Saturday, 5 June 2010
Dave drove off the other day and I looked down and noticed mushrooms cheekily growing where he always parks his car. I kicked them with my foot, and got most of them out except the main part of one that was burrowed deep in the cracks of the wood. Dave has had so much reflux and a few pains the last months .... he was on his way down to get a scan for the first time in 18 months. I couldn't get the piece of mushroom out. I hate things growing where you don't expect. I hate finding cobwebs all over my ceilings and looking across the room to find the whole room has been littered with cobwebs all this time and how could anyone not have noticed before?
I worried about not getting that last piece of mushroom out. Maybe Dave would get his cancer back because I couldn't get the mushroom.

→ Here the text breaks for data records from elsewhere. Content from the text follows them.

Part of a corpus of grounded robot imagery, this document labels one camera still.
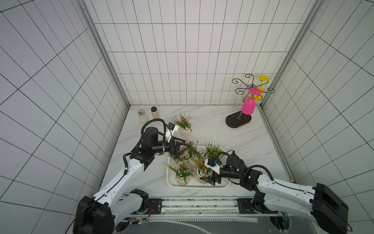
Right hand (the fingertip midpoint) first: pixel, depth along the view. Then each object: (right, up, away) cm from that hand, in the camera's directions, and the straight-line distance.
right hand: (202, 164), depth 77 cm
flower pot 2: (+5, +7, +2) cm, 9 cm away
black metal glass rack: (+30, +24, +31) cm, 49 cm away
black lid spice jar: (-32, +29, +29) cm, 52 cm away
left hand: (-9, +11, -5) cm, 15 cm away
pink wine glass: (+31, +33, +14) cm, 47 cm away
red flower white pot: (-4, +4, +7) cm, 9 cm away
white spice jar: (-41, +26, +29) cm, 56 cm away
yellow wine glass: (+41, +51, +15) cm, 67 cm away
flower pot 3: (-1, 0, -11) cm, 11 cm away
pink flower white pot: (-12, +2, +1) cm, 13 cm away
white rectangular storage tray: (-4, -11, +3) cm, 13 cm away
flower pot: (-10, -2, -7) cm, 12 cm away
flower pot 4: (-10, +21, +16) cm, 29 cm away
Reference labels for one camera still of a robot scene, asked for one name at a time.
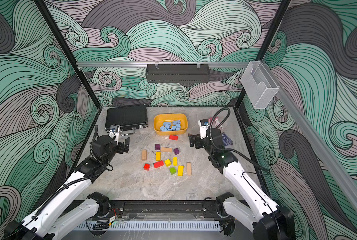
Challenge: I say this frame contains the clear acrylic holder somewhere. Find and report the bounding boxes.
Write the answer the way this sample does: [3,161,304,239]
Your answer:
[241,61,279,110]

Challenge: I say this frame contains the yellow cube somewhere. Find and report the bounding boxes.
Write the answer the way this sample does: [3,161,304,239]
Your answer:
[164,159,171,167]

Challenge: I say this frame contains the red long block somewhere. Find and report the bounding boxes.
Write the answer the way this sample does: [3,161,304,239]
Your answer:
[153,161,164,169]

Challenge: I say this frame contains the small pink white toy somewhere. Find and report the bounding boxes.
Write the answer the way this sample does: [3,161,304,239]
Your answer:
[211,117,223,128]

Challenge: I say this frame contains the yellow long block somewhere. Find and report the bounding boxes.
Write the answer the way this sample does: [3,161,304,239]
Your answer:
[155,151,161,162]
[177,165,184,177]

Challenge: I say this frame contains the wooden block angled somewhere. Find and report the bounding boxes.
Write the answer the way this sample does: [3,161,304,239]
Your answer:
[160,147,173,153]

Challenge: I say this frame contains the wooden block left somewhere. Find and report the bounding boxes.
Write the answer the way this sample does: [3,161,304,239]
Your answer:
[141,150,147,161]

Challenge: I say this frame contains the aluminium wall rail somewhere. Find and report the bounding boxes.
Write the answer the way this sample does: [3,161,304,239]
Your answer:
[76,61,251,69]

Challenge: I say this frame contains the wooden block right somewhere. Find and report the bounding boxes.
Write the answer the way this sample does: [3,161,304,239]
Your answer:
[186,163,192,176]

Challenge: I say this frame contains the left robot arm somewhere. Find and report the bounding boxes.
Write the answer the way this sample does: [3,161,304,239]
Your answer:
[3,125,130,240]

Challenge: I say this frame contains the black wall shelf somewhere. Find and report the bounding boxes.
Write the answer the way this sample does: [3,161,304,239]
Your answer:
[145,64,210,84]

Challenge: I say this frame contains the yellow block small upright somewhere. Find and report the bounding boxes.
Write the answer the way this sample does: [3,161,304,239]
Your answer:
[173,157,178,166]

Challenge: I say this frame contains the white slotted cable duct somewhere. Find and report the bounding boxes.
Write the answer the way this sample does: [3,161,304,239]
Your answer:
[74,220,221,232]

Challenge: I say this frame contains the red block near bin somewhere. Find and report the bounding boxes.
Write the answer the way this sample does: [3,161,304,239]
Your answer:
[169,135,178,141]

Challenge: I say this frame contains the wooden block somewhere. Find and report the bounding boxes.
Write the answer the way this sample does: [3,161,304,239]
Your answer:
[141,150,147,161]
[186,163,192,176]

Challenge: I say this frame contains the green cube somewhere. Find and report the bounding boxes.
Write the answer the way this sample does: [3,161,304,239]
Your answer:
[169,167,176,175]

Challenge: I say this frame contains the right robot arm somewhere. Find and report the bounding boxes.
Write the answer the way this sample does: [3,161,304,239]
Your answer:
[188,110,295,240]

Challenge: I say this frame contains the red cube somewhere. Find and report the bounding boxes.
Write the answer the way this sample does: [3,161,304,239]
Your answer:
[143,164,150,171]

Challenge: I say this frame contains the yellow long block right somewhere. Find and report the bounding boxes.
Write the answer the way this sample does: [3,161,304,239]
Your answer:
[177,165,184,177]

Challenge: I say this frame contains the yellow long block left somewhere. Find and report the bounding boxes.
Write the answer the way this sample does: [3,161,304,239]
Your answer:
[155,151,161,162]

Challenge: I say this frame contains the blue long block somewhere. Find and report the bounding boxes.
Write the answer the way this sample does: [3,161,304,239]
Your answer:
[172,120,181,125]

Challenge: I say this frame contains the black briefcase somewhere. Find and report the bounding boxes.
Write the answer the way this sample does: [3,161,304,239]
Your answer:
[105,105,148,136]

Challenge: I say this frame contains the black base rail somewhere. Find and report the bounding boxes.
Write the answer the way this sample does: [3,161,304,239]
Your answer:
[103,193,236,220]

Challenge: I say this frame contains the yellow plastic bin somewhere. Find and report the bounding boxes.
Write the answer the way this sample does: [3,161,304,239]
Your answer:
[153,113,188,136]

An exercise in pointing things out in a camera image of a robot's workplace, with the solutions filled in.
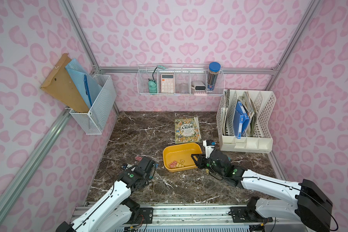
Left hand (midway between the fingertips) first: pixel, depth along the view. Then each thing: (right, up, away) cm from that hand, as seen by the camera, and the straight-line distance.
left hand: (148, 168), depth 82 cm
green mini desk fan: (0, +50, +9) cm, 51 cm away
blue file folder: (+54, +27, +4) cm, 60 cm away
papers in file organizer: (+60, +40, +10) cm, 73 cm away
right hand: (+24, +8, -4) cm, 26 cm away
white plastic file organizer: (+71, +14, +11) cm, 73 cm away
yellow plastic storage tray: (+16, +3, +13) cm, 21 cm away
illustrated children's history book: (+23, +20, +26) cm, 40 cm away
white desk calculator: (+10, +52, +13) cm, 54 cm away
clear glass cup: (+20, +49, +15) cm, 55 cm away
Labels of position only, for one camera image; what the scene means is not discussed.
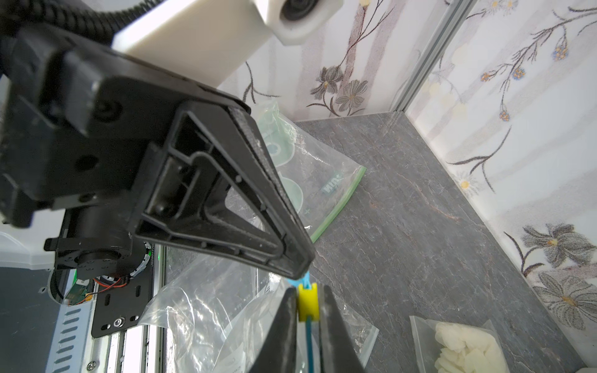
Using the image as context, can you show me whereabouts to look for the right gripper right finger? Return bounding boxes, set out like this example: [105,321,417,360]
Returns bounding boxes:
[319,285,365,373]

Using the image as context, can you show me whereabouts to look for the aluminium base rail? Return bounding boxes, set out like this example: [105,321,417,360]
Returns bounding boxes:
[0,223,165,373]

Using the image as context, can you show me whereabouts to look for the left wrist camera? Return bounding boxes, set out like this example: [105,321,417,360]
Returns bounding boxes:
[111,0,344,88]

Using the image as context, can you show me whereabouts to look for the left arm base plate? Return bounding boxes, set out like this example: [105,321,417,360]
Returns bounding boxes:
[44,207,154,338]

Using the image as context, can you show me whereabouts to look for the blue zip bag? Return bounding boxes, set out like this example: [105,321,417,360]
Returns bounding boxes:
[212,276,379,372]

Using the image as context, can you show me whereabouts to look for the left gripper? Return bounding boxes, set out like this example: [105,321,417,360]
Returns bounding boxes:
[1,23,245,228]

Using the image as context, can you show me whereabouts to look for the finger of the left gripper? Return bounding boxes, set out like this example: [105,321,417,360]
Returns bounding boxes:
[129,101,315,279]

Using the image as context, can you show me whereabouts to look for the green zip bag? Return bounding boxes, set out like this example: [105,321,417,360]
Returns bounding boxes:
[252,100,366,242]

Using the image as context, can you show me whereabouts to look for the small bag white pieces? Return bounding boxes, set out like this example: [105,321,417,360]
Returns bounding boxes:
[410,315,509,372]

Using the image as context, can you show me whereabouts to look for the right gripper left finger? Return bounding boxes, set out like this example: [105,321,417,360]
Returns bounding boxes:
[250,288,298,373]

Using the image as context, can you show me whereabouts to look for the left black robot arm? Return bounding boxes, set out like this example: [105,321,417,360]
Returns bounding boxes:
[1,1,339,279]

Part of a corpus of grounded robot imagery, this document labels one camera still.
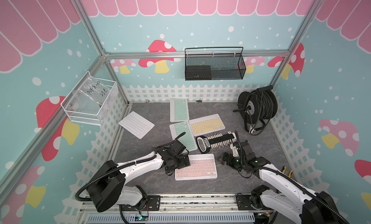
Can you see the black wire mesh basket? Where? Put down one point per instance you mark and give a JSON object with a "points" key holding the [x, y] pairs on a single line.
{"points": [[226, 63]]}

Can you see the black box in basket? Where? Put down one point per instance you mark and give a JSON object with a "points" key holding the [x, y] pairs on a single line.
{"points": [[198, 73]]}

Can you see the black cable reel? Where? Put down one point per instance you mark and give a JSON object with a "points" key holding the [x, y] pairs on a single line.
{"points": [[257, 108]]}

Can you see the yellow key white keyboard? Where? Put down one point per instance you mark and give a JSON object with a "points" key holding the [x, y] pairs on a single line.
{"points": [[206, 125]]}

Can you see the plastic bag in basket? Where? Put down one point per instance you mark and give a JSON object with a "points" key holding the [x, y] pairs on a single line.
{"points": [[93, 90]]}

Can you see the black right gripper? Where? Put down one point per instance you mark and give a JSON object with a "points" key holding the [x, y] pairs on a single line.
{"points": [[228, 162]]}

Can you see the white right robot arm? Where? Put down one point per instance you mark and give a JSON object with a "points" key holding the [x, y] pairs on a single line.
{"points": [[282, 194]]}

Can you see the clear wire wall basket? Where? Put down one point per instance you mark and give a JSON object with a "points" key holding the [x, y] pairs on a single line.
{"points": [[86, 112]]}

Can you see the far green key keyboard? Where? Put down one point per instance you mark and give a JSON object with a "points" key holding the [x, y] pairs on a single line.
{"points": [[179, 110]]}

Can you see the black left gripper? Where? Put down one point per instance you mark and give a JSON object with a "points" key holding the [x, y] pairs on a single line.
{"points": [[182, 163]]}

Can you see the yellow handled pliers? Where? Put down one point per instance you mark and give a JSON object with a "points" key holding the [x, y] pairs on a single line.
{"points": [[287, 172]]}

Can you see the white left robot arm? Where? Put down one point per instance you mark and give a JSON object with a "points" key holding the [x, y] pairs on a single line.
{"points": [[108, 186]]}

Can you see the pink key keyboard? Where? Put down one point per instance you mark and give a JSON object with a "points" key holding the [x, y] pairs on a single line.
{"points": [[202, 167]]}

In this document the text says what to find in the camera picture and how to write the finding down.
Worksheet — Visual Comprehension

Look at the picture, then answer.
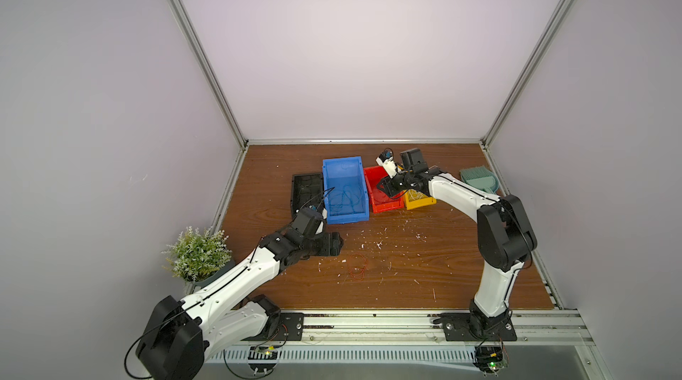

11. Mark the blue cable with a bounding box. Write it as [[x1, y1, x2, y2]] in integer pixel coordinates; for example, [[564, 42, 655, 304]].
[[327, 185, 364, 211]]

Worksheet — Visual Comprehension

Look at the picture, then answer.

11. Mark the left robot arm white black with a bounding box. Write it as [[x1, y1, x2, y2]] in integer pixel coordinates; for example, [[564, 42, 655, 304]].
[[127, 206, 343, 379]]

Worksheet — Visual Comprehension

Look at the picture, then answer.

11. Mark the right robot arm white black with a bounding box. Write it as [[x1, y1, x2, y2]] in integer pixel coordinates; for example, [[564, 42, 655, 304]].
[[378, 172, 537, 337]]

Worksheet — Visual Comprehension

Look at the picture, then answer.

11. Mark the red plastic bin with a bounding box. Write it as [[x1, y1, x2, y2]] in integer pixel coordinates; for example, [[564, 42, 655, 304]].
[[363, 166, 405, 214]]

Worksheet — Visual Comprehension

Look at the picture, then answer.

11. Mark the yellow plastic bin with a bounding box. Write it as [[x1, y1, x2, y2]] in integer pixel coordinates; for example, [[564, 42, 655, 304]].
[[402, 189, 437, 211]]

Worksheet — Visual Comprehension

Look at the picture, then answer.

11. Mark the blue plastic bin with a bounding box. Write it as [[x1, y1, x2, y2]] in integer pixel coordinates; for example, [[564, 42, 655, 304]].
[[323, 156, 369, 225]]

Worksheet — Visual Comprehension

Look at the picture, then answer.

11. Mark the black plastic bin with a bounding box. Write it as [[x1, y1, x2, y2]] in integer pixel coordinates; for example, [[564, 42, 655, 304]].
[[291, 172, 323, 219]]

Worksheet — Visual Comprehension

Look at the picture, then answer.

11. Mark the green dustpan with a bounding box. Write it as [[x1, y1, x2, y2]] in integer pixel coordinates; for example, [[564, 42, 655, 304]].
[[459, 166, 500, 194]]

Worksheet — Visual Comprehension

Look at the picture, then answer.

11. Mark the small green potted plant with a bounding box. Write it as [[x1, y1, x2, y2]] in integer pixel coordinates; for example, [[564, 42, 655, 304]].
[[163, 227, 233, 282]]

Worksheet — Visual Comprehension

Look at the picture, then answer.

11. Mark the left controller board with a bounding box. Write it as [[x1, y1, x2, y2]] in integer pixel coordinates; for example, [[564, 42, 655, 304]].
[[247, 346, 279, 378]]

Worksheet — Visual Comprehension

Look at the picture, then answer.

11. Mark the controller board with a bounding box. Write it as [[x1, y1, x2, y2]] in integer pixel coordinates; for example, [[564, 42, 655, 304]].
[[473, 346, 508, 376], [247, 346, 279, 378]]

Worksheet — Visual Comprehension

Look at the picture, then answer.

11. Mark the right controller board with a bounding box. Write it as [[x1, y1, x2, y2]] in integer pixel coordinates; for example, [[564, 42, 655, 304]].
[[473, 346, 508, 376]]

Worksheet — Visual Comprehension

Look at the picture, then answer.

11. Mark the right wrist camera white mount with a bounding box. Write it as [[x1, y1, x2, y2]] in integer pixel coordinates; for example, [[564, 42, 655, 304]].
[[376, 148, 429, 179]]

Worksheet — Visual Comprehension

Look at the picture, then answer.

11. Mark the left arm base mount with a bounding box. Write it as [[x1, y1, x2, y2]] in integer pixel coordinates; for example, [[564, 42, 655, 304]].
[[249, 295, 305, 342]]

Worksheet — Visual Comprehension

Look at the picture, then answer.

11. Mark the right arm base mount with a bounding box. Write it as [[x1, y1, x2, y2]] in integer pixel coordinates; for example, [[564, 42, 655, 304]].
[[433, 311, 518, 342]]

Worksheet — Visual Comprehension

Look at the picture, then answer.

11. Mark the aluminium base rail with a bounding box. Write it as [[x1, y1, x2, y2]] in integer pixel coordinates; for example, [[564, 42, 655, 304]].
[[204, 310, 594, 370]]

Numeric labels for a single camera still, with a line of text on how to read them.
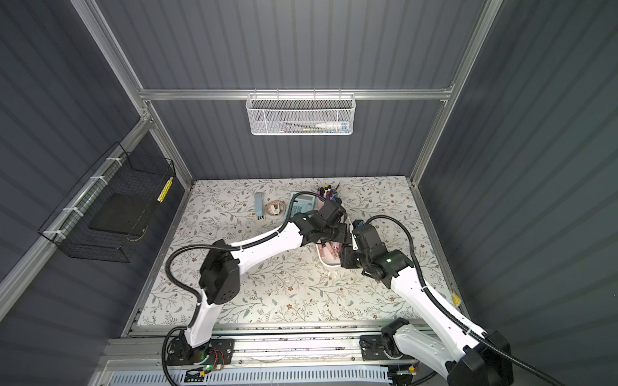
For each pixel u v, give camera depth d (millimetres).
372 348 735
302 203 1090
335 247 937
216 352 722
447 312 434
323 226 670
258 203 1116
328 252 952
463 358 395
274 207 1082
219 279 509
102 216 710
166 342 682
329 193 987
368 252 586
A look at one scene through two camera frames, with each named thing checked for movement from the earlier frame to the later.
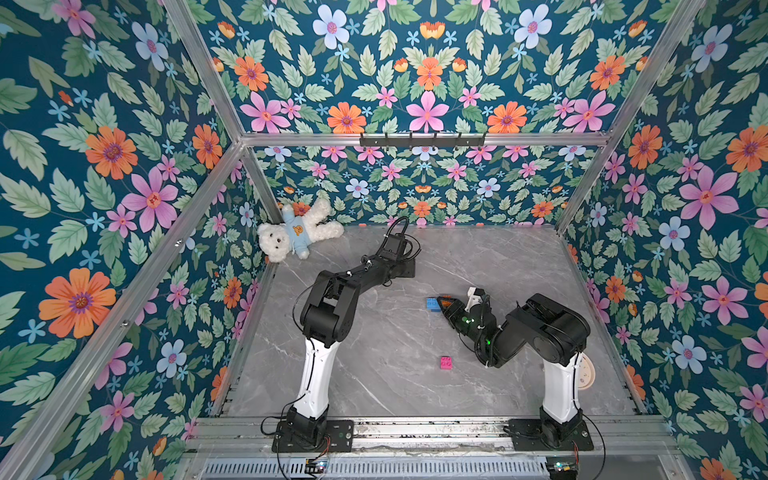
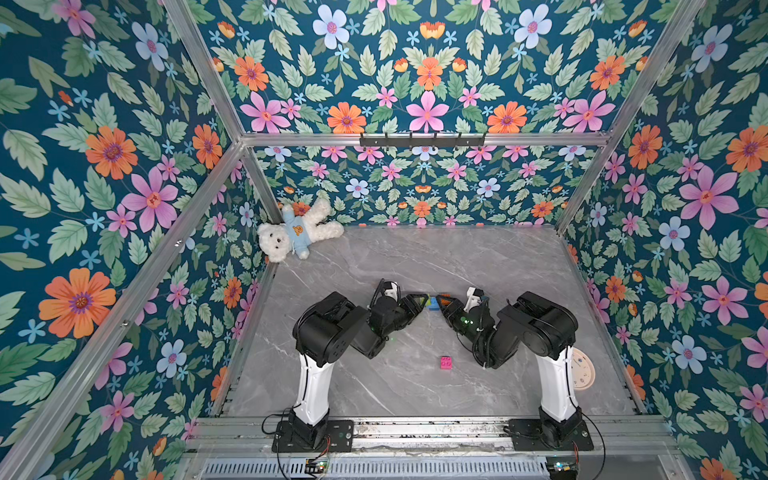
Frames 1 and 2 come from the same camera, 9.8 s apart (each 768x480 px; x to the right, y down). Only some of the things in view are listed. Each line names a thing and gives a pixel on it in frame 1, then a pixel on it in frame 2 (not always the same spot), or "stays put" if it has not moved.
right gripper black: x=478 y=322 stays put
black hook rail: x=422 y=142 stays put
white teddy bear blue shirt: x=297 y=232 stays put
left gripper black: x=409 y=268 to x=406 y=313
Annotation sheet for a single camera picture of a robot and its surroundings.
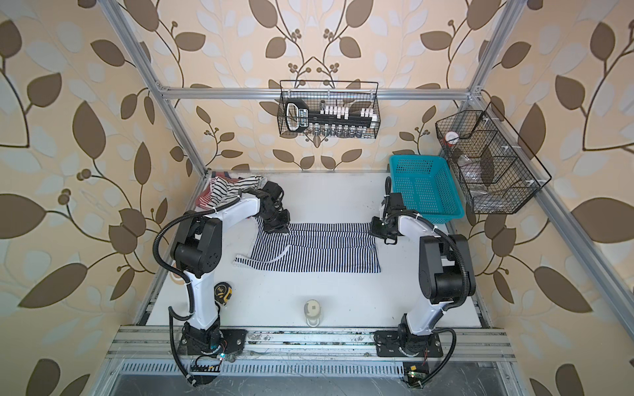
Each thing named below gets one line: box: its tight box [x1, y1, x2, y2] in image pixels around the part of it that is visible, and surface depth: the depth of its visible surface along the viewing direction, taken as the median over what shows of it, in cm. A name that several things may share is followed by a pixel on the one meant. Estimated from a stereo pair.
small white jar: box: [303, 298, 322, 328], surface depth 74 cm
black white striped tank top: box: [209, 174, 269, 208], surface depth 110 cm
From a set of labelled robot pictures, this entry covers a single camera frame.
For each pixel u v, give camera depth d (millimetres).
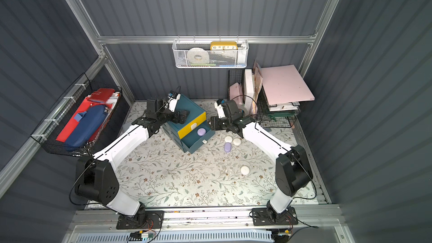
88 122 708
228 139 992
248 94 892
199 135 914
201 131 923
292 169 451
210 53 879
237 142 973
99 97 791
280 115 987
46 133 608
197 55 839
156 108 660
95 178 438
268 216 647
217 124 754
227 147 956
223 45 867
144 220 715
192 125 825
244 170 867
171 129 861
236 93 1073
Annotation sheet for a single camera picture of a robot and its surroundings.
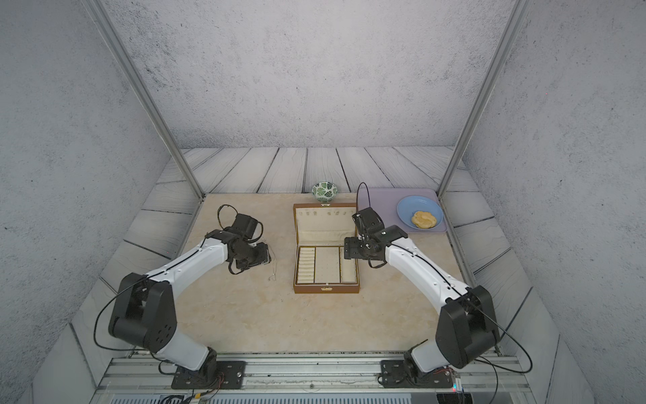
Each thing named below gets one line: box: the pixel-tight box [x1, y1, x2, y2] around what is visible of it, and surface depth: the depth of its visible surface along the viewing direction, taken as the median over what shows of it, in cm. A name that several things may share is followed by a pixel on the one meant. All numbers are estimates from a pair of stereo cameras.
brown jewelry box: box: [292, 202, 361, 294], surface depth 93 cm
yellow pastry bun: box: [411, 210, 438, 229], surface depth 110 cm
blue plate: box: [396, 195, 445, 231], surface depth 115 cm
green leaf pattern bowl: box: [311, 180, 339, 208], surface depth 121 cm
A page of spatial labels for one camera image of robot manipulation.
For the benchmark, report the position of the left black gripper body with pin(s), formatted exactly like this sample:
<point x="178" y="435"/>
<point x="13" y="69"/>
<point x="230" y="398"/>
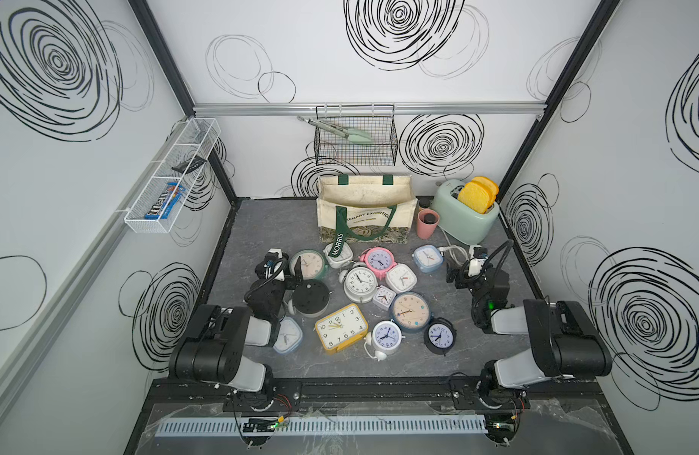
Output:
<point x="272" y="270"/>

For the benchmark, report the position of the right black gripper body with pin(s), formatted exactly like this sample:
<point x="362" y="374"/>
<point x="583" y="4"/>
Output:
<point x="480" y="273"/>

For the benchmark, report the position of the green round alarm clock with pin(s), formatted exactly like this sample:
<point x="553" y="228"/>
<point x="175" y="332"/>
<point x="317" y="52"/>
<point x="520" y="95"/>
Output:
<point x="311" y="263"/>

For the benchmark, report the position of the black round alarm clock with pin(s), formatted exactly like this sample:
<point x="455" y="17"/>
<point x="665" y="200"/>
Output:
<point x="440" y="336"/>

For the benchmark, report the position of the light blue square clock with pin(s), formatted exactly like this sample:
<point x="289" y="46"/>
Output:
<point x="428" y="258"/>

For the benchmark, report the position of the white square clock orange numerals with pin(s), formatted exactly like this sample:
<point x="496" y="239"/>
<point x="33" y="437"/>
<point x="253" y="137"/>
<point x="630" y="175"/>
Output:
<point x="401" y="279"/>

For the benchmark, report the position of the cream canvas tote bag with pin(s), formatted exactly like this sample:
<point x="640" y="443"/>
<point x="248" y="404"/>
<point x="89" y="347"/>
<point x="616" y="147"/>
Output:
<point x="365" y="209"/>

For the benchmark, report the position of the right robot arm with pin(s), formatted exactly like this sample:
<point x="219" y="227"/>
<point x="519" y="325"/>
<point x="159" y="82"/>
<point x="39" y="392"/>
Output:
<point x="563" y="342"/>

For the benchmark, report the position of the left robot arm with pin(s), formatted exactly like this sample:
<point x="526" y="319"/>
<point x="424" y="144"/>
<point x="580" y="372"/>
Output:
<point x="211" y="350"/>

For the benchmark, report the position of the small black twin bell clock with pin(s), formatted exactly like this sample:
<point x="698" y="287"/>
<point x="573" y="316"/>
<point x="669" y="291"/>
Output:
<point x="267" y="268"/>

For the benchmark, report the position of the pale blue square clock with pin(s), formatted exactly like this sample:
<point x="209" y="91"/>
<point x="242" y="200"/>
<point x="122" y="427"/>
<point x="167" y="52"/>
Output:
<point x="289" y="338"/>

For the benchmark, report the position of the clock lying face down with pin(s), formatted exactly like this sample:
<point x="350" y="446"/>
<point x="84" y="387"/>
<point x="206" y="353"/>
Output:
<point x="310" y="299"/>

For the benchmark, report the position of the blue beige round clock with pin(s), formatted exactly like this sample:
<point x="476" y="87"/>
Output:
<point x="411" y="312"/>

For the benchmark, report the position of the yellow rectangular alarm clock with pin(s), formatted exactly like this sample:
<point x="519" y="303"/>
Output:
<point x="342" y="328"/>

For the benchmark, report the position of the white twin bell clock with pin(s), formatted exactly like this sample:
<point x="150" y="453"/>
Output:
<point x="359" y="283"/>

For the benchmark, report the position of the small white square clock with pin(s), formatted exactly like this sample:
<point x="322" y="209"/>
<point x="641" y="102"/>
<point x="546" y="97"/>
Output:
<point x="384" y="297"/>

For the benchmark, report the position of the lavender white bell clock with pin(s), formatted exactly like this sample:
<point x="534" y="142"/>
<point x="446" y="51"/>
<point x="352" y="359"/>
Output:
<point x="383" y="340"/>

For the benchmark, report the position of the pink round alarm clock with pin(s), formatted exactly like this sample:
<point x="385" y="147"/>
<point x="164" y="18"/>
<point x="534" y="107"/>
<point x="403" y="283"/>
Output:
<point x="379" y="260"/>

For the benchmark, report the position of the mint green toaster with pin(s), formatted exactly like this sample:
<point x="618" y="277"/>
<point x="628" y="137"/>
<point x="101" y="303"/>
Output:
<point x="458" y="220"/>

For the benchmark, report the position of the pink cup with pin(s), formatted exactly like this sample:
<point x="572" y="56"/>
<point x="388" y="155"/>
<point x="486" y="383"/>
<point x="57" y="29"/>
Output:
<point x="427" y="222"/>

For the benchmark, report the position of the yellow toast slice front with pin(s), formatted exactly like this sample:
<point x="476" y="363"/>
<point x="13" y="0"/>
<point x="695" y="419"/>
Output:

Wonder if I can get my Catholic guilt recognized as a disability? I have a gift for making everything my fault.
I told Dave to tell the doctor about his pains and reflux and feeling sick. He got angry with me. "You'll attract it! Stop thinking that!"
I told Dave that I do NOT want to attract his cancer back, but I know what he's like. "Mate I have an appointment at the skin cancer clinic next week. I'm not attracting melanoma, but I have fair skin and need to be careful. I need a pap smear - you know ovarian cancer runs in my family. I need to be careful. All I'm saying is, tell the doc the truth. Or I will ring him myself."
The doctor ordered the exact same scan that Dave had a little over two years ago, where he drank all the yucky stuff first.
I spent the day at home with Rocco, utterly frozen. In our pjamas all day, eating lunch off the same plate, playing with his toys. Rocco had a ball, I was paralysed by a heavy that was too familiar.
Dave rang me afterwards, told me that "if it's bad news, the doc will ring. Either today or in a few weeks."
I couldn't wait that long, no way no how. This whole past week has been hard. I've been manic and inappropriate, the what-ifs lurking in the dark. Where the mushrooms grow.
I went to see SATC2 with some cool mums from school. It was rainy and late and I had a headache but I needed to get out of the house and eat chocolate and laugh. The film was surprisingly good, definitely appealing to the eyes. (They just needed a better script.)
I took Max to hip-hop, and chatted with people there. Went out for coffees, the gym, cooked delicious meals all week.
All of this done with the biggest knots in my tummy. I know that cancer couldn't be back. But what if it's back? But I know it wouldn't be. But what if it is? But it's not. Is it?
Dave's cancer came in May 2008 like a thief in the middle of the night. Robbing our family of what was supposed to be a joyful time. Sometimes I look over to Dave and say, "Man, I can't believe you're in remission!" And he always answers with the same thing -
"Hon, I can't even believe I had CANCER."
So. I couldn't wait two weeks. I rang his doctor myself, nervously tittering to the receptionist that I needed to put myself out of misery ahahaha.
The doctor rang me back, hours later.
No sign of lymphoma. All clear. I can't remember what he said after that, something about Dave needing a something-oscopy to find out about his reflux. He had me at "clear."
I hung up and sat in my car and cried. For the first time in ages I could hear the sound of my breath.
I went inside, upstairs to where Dave sat at his computer, searching for the ANY key. I knew his scan was clear ... he didn't. I couldn't *not* tell him, but I knew he'd be annoyed at me. So I promised him a quickie, and then I said:
"Mate, if, hypothetically, I had been freaked out for awhile about your appointments and scans and everything .... and I hypothetically rang your doctor for your results .... would you be mad?"
He told me that yes, he would be mad. Just leave it alone, and no news is good news.
"Well, what about if I rang your hypothetical doctor for the hypothetical results and your scan was all hypothetically clear?"
And I laughed and he hugged me and pulled me onto his lap and softly called me a fucking idiot in the most tender way.
(He was just as relieved as me.)
Then he reminded me of the time he was on chemotherapy and I promised him blow jobs whenever he wanted for the rest of his life. GREAT.
Later I took Max to a school disco and at one point I got up and danced to "Single Ladies". With gay abandon. And the kids looked at me strangely and Max walked off but for those 40 seconds I was Beyonce.
Today is wonderful. It's 3.40pm and we haven't gone anywhere. I made fresh basil pesto for lunch and watched Rocco fight a nap and lose. Max is having a friend over soon. I lit every candle in the house and just drank a Chai herbal tea that went directly into my Spirit.
We've used another one of our Get Out of Jail Free cards.
It's a wonder any human being is left on the planet at all, with all the pitfalls and dangers lurking at every turn.
This cancer fiasco has taught me to cherish life so much. And now if you'll excuse me, I have a flight for New York to book.